Met betrekking tot de mogelijkheid om borstvoeding te geven, was volgens het onderzoek het aandeel vrouwen dat geen borstvoeding kon geven onder vrouwen met implantaten 64% versus 7% bij vrouwen zonder implantaten. Wanneer de prothese via de tepelhofincisie wordt geïmplanteerd, wordt het vermogen om borstvoeding te geven aanzienlijk verminderd.

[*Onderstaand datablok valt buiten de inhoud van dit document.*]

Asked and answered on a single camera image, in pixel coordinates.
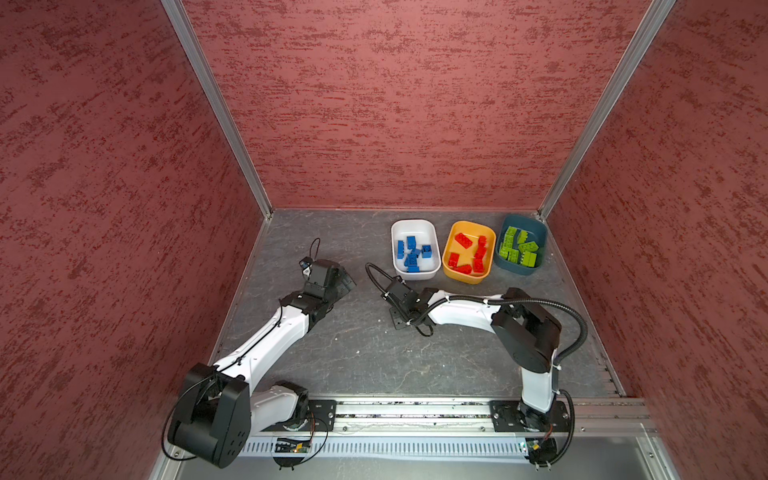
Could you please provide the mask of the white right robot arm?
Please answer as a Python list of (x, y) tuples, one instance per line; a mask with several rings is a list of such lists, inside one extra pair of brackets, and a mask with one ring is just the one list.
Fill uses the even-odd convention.
[(562, 332), (561, 322), (550, 311), (571, 313), (570, 307), (513, 288), (485, 297), (434, 288), (418, 292), (399, 277), (382, 288), (381, 295), (404, 326), (456, 325), (493, 334), (521, 369), (521, 410), (549, 413), (556, 397), (554, 370)]

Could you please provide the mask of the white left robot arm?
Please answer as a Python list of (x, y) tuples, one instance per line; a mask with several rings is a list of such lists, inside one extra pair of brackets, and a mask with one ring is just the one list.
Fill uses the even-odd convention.
[(304, 285), (278, 302), (274, 315), (241, 346), (186, 374), (164, 422), (161, 448), (186, 452), (216, 467), (230, 465), (249, 436), (274, 425), (315, 426), (308, 392), (292, 382), (267, 390), (257, 386), (268, 370), (355, 287), (345, 268), (325, 259), (304, 258)]

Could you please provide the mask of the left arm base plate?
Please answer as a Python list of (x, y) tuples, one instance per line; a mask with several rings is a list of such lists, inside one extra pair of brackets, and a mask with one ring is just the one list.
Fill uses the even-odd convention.
[(310, 432), (312, 428), (321, 432), (334, 429), (338, 402), (327, 399), (309, 399), (301, 403), (299, 430)]

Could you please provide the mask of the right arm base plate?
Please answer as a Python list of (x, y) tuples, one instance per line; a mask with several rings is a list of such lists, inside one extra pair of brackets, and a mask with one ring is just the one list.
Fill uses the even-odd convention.
[(546, 413), (520, 400), (491, 400), (489, 409), (495, 432), (566, 433), (572, 425), (567, 405), (557, 400)]

Calciumafzettingen in het weefsel rondom het implantaat
Op mammografie kunnen calciumafzettingen worden aangezien voor kwaadaardige tumoren. Om ze te onderscheiden van kankergezwellen, kan in sommige gevallen een biopsie en/of chirurgische verwijdering van het implantaat nodig zijn.
Vertraagde wondgenezing
In sommige gevallen kan de incisie lang duren om te genezen.
Afwijzing van de prothese
Onvoldoende dikte van de huidflap die de prothese bedekt en/of langdurige wondgenezing kan leiden tot afstoting van de prothese, en dit zal duidelijk zichtbaar zijn door de huid.
necrose
Necrose, of weefselsterfte rond de prothese, kan littekenweefsel permanent vervormen en wondgenezing voorkomen. In dergelijke gevallen is het noodzakelijk om chirurgische correctie en / of verwijdering van de prothese toe te passen. Vaak wordt necrose voorafgegaan door infectie, gebruik van steroïden om de chirurgische pocket te reinigen, roken, chemotherapie/radiotherapie en intense thermische en koude therapie.
Borstweefselatrofie / misvorming van de borstwand
De druk die de prothese uitoefent op het borstweefsel kan dun en rimpelig worden. Dit kan zowel bij een geïmplanteerde prothese als na verwijdering zonder vervanging.
Andere complicaties
Bindweefselaandoeningen
Bezorgdheid over de relatie tussen het plaatsen van borstprothesen en het optreden van auto-immuun- of bindweefselziekten zoals lupus, sclerodermie of reumatoïde artritis ontstond na meldingen van deze aandoeningen bij een klein aantal vrouwen met borstprotheses. De resultaten van een aantal grote epidemiologische onderzoeken, waarbij vrouwen met borstprothesen werden onderzocht en vrouwen die nog nooit een borstoperatie hebben ondergaan, geven echter aan dat de incidentie van dergelijke ziekten bij vrouwen in beide groepen ongeveer gelijk is. Niettemin geloven veel vrouwen dat het de prothese was die hun ziekte veroorzaakte. Volgens gepubliceerde gegevens verhoogt artroplastiek het risico op het ontwikkelen van borstkanker niet.